What you should do — The lines to repeat are those below from the one containing "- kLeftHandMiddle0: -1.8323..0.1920" down to the one containing "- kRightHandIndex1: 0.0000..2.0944", both included; reproduce them exactly and nothing else.

Supplied data —
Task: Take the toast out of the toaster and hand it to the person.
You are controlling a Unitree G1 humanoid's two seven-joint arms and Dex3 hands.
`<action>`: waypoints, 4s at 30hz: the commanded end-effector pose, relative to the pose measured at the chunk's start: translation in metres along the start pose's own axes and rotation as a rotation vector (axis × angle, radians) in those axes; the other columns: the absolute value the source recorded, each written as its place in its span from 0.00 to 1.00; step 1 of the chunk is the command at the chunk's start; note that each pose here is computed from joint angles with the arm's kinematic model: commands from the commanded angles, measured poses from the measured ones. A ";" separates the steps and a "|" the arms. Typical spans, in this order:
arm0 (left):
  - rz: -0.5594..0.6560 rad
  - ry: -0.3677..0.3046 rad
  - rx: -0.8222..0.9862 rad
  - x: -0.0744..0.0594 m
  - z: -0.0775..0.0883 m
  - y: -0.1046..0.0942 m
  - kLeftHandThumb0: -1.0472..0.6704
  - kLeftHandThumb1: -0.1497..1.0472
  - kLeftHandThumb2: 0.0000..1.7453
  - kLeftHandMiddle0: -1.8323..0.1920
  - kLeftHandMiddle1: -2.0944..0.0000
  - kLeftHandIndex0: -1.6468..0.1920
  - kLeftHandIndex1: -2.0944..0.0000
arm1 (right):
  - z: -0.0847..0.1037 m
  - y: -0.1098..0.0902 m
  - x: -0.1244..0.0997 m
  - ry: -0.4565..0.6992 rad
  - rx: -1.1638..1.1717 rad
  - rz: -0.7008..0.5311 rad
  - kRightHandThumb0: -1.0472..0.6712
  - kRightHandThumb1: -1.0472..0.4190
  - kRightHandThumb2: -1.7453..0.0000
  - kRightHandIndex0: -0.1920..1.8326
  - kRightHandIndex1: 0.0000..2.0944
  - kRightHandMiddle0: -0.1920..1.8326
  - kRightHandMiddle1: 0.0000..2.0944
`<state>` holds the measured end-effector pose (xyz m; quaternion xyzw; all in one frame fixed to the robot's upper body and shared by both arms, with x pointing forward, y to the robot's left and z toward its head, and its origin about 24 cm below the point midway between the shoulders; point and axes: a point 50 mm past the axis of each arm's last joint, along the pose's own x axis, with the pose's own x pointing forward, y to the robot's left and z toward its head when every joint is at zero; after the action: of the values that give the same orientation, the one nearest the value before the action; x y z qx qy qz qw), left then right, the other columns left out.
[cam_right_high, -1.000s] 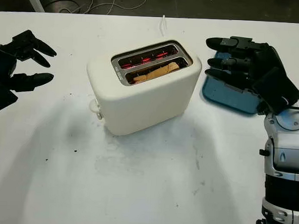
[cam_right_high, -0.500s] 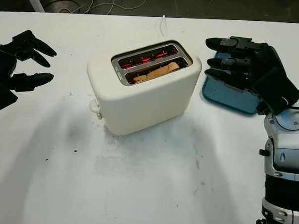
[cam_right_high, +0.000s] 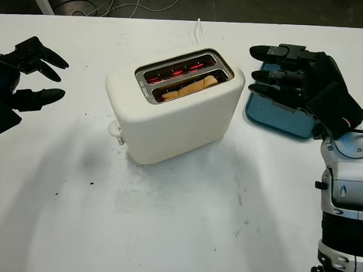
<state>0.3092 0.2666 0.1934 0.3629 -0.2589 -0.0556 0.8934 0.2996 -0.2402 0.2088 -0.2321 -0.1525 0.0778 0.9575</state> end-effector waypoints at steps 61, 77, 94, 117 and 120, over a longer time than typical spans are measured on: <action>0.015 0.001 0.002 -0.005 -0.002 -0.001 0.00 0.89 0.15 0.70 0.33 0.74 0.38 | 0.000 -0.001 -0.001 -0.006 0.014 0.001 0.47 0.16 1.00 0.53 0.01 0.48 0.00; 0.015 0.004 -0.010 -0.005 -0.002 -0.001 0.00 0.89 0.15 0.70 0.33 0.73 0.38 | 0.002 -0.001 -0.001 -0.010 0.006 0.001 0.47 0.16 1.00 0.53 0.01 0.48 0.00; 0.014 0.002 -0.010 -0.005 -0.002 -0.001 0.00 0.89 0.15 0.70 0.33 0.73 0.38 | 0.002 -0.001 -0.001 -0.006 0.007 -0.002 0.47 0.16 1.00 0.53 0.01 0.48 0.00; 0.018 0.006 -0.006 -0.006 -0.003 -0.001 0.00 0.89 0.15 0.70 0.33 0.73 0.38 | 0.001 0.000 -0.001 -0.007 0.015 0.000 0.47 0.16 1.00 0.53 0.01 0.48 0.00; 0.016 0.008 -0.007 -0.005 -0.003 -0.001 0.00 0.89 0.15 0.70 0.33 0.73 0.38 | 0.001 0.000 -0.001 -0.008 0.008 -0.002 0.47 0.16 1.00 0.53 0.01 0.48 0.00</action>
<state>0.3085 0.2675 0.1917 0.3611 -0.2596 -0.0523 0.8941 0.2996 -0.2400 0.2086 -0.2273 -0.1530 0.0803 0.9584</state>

Solution to the exercise —
  - kLeftHandMiddle0: -1.8323..0.1920
  - kLeftHandMiddle1: -2.0944..0.0000
  - kLeftHandIndex0: -1.6468..0.1920
  - kLeftHandIndex1: -2.0944..0.0000
arm1 (right):
  - z: -0.0847..0.1037 m
  - y: -0.1098..0.0902 m
  - x: -0.1244..0.0997 m
  - ry: -0.4565..0.6992 rad
  - rx: -1.1638..1.1717 rad
  - rz: -0.7008..0.5311 rad
  - kRightHandThumb0: -1.0472..0.6712
  - kRightHandThumb1: -1.0472..0.4190
  - kRightHandThumb2: -1.7453..0.0000
  - kRightHandIndex0: -0.1920..1.8326
  - kRightHandIndex1: 0.0000..2.0944

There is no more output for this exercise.